• **Task description**
Please output exactly the lines of the material from the first through the line containing "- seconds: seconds", and nothing more.

• **Given data**
*** Block opens ***

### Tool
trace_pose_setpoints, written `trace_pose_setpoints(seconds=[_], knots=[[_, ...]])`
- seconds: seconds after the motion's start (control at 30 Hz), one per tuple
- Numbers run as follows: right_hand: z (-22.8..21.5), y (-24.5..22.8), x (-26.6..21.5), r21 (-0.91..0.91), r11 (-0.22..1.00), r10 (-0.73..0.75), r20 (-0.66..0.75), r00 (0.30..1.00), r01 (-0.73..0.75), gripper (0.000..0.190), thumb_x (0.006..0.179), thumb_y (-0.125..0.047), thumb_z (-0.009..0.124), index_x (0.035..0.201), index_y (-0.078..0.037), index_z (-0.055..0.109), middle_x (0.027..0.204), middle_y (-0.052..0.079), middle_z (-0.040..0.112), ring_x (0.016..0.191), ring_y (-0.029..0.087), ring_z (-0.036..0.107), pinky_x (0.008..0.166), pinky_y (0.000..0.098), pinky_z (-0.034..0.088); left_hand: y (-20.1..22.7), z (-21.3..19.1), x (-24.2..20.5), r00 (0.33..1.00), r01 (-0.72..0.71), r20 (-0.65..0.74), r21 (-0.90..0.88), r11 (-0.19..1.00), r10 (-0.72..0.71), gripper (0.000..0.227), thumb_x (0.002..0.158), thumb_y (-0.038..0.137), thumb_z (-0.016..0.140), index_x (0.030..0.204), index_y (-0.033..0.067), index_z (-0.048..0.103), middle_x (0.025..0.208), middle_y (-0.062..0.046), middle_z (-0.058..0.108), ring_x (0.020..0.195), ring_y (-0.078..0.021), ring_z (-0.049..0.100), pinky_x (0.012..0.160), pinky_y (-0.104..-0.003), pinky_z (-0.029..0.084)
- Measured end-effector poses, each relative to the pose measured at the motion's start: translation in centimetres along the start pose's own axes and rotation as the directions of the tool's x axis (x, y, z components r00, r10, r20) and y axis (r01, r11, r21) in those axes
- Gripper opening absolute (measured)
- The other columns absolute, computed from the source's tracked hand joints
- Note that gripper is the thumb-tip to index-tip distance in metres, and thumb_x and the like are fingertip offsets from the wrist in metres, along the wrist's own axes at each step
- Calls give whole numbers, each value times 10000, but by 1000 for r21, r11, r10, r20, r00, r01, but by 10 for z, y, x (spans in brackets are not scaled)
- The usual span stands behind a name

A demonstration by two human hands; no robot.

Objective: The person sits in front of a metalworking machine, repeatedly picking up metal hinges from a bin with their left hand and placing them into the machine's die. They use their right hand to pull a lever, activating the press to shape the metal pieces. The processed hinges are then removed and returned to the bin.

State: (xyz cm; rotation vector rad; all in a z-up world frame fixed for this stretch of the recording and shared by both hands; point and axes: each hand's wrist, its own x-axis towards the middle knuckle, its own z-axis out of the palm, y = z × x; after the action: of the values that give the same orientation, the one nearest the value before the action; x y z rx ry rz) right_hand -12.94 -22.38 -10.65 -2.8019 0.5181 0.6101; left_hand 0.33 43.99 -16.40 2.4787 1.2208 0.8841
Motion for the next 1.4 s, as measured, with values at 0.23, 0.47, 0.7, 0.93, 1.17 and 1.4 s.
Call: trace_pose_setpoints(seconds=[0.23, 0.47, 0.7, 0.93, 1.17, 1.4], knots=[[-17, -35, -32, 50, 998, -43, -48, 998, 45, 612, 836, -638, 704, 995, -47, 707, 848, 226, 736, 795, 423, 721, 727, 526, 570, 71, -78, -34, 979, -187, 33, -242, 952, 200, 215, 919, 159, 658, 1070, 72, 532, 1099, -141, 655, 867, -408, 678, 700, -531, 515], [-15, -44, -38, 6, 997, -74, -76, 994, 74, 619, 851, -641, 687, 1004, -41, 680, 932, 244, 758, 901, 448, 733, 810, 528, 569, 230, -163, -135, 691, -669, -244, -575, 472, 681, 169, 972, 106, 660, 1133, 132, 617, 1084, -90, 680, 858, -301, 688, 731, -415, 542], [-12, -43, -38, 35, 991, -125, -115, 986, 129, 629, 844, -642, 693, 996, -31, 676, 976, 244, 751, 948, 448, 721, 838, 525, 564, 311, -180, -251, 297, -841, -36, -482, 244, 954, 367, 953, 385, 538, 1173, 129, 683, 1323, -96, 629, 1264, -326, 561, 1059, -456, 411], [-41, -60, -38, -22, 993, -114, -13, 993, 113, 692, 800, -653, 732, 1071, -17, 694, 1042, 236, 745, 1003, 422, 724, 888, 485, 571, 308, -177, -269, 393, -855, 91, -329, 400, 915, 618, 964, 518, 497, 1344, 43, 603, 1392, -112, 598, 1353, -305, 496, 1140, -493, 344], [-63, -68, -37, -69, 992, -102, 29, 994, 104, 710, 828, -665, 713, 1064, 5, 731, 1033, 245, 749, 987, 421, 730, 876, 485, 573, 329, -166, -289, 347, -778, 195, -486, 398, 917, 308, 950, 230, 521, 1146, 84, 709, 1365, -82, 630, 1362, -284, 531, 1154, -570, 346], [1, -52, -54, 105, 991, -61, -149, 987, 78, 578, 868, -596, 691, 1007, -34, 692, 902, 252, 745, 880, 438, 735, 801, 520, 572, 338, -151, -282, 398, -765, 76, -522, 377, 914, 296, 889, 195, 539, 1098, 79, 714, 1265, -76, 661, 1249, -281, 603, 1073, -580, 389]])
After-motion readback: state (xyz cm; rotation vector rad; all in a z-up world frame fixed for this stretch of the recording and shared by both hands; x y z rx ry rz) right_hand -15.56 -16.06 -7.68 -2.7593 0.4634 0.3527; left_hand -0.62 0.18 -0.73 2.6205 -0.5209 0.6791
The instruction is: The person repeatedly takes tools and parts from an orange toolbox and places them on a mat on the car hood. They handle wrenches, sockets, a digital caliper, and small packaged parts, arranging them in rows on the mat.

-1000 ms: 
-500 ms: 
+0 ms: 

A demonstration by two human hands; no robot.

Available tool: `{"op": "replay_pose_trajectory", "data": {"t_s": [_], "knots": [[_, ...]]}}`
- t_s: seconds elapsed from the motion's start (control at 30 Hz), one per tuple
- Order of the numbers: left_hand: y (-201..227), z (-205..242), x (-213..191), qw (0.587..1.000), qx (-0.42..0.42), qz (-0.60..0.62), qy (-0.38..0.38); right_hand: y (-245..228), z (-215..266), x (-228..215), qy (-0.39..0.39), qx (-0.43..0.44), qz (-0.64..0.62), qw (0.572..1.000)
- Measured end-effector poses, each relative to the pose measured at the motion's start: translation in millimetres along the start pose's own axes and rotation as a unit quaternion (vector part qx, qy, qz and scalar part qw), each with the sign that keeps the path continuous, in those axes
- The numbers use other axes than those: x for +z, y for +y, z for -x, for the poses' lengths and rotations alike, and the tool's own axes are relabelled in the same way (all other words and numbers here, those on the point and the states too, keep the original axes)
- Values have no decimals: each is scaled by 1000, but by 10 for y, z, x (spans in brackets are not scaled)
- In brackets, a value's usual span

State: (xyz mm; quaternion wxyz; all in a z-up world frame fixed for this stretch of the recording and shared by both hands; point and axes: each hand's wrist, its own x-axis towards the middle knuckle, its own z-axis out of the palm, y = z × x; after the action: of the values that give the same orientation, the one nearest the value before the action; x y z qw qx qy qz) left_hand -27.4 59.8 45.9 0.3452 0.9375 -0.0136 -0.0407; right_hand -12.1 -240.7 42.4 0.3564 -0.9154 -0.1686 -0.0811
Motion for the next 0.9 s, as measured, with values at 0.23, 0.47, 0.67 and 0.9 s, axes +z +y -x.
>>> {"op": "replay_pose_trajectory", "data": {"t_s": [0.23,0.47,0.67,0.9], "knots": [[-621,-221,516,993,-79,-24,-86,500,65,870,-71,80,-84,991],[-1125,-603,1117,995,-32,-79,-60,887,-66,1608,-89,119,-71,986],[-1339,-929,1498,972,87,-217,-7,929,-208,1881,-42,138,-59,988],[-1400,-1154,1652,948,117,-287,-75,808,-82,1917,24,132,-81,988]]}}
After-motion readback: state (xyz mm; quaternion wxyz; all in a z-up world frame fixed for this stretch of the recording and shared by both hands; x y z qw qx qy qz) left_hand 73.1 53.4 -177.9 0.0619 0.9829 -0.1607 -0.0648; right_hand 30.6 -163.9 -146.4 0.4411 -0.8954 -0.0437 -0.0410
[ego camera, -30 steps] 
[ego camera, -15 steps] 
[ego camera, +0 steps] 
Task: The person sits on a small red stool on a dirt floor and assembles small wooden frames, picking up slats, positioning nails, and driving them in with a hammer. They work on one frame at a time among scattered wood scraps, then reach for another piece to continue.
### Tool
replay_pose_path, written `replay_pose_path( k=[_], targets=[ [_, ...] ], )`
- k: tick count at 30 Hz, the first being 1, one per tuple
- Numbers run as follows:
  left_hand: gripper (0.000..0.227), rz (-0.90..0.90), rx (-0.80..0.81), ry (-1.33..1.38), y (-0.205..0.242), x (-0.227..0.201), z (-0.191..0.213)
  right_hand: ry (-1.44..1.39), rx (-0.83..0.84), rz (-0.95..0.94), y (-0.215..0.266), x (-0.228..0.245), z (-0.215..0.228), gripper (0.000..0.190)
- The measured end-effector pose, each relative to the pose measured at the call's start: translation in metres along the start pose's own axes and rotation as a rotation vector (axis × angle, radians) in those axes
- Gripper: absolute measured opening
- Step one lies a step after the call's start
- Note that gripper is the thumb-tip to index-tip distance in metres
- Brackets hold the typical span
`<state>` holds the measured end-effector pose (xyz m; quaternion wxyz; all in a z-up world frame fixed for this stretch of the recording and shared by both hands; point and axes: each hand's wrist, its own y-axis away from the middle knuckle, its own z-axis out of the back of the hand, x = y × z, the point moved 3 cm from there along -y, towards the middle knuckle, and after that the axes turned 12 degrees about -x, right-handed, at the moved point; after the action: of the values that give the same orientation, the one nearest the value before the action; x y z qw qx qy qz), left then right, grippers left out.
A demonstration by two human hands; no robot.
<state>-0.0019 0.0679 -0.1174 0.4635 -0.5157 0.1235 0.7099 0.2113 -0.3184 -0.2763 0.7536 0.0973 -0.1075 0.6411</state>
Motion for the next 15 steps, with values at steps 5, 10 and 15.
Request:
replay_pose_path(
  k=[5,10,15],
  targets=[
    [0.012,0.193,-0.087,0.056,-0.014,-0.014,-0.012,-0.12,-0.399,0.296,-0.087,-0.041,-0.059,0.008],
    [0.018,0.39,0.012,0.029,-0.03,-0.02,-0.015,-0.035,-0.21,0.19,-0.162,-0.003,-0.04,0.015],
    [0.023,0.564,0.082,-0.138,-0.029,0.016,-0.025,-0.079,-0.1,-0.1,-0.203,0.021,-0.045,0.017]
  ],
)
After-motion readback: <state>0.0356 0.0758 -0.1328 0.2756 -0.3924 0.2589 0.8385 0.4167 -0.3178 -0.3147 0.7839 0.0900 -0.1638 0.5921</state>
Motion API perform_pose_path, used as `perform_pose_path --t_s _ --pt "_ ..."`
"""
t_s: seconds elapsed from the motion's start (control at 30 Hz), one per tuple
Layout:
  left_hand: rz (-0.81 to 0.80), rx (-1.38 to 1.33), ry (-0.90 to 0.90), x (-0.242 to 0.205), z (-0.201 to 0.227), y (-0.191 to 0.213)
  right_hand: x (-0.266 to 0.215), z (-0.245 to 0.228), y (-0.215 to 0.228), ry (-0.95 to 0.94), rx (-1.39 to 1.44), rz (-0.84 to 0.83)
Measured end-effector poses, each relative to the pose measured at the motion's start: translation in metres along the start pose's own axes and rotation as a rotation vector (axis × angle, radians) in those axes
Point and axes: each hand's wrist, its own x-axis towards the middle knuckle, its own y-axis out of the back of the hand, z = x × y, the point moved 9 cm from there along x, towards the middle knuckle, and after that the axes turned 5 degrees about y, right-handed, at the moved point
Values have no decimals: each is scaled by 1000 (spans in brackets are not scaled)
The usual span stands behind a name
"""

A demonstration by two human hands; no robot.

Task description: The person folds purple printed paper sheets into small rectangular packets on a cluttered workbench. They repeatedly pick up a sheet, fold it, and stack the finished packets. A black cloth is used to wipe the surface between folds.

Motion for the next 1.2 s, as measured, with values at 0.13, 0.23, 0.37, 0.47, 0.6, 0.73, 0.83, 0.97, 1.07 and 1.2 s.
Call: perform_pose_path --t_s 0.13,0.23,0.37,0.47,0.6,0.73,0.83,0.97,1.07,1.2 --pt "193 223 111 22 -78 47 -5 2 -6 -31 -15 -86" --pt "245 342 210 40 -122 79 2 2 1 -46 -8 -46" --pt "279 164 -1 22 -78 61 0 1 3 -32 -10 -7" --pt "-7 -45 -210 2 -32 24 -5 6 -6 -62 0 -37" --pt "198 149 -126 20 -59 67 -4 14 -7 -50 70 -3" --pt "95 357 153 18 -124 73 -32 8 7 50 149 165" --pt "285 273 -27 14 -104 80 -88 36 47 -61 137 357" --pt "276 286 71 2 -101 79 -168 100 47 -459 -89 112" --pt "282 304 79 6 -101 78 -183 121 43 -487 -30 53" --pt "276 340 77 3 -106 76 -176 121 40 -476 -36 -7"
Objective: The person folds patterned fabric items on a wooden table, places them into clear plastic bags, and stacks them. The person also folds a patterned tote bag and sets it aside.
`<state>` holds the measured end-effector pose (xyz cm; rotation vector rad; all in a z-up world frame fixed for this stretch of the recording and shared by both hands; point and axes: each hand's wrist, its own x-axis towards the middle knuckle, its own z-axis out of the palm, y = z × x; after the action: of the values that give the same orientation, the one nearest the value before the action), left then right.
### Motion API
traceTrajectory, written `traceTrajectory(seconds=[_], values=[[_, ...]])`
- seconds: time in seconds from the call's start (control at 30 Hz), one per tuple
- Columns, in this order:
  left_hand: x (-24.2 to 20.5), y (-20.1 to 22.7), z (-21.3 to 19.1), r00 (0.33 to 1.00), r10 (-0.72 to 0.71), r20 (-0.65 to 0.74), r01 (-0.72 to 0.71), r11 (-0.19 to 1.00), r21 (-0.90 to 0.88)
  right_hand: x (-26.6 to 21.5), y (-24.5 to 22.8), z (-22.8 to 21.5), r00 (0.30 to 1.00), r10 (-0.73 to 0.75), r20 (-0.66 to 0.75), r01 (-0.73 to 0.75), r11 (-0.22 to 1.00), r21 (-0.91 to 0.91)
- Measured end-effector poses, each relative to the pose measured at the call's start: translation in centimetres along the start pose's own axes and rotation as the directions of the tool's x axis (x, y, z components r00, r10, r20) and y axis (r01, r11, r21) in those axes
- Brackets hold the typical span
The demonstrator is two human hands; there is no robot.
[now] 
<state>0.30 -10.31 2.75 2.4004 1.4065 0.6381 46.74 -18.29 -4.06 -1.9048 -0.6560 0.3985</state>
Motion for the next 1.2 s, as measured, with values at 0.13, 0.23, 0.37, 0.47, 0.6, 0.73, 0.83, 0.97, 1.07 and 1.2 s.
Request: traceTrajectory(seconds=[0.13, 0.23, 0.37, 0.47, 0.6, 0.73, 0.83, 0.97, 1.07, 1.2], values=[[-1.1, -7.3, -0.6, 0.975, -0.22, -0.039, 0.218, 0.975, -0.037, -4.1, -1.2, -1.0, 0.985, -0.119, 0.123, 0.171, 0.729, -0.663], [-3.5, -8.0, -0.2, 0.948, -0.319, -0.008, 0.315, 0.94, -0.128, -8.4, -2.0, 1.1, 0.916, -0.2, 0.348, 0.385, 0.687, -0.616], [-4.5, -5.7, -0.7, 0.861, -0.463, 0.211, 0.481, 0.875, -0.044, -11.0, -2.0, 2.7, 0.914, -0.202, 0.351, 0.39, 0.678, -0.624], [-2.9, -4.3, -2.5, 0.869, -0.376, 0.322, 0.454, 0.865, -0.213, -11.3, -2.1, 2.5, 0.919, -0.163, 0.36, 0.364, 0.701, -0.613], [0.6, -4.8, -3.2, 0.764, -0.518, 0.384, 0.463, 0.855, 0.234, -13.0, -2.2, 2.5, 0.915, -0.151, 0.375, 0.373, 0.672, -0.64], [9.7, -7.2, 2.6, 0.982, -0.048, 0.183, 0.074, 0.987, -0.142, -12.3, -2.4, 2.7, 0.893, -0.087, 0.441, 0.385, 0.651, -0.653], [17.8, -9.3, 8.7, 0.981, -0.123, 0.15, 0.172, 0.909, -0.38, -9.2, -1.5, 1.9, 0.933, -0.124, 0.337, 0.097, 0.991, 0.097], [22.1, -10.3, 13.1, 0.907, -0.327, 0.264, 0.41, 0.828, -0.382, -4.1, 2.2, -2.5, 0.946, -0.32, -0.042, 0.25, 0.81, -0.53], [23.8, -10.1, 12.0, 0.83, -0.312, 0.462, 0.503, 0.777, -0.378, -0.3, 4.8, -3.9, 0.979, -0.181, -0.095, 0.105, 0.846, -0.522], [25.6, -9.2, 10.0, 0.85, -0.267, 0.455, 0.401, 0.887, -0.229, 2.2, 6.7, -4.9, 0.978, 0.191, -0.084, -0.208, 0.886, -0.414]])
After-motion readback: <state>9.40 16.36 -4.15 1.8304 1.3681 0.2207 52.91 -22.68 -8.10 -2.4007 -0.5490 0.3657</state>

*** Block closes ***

• **Exercise response**
### Tool
trace_pose_setpoints, written `trace_pose_setpoints(seconds=[_], knots=[[_, ...]])`
- seconds: seconds after the motion's start (control at 30 Hz), one per tuple

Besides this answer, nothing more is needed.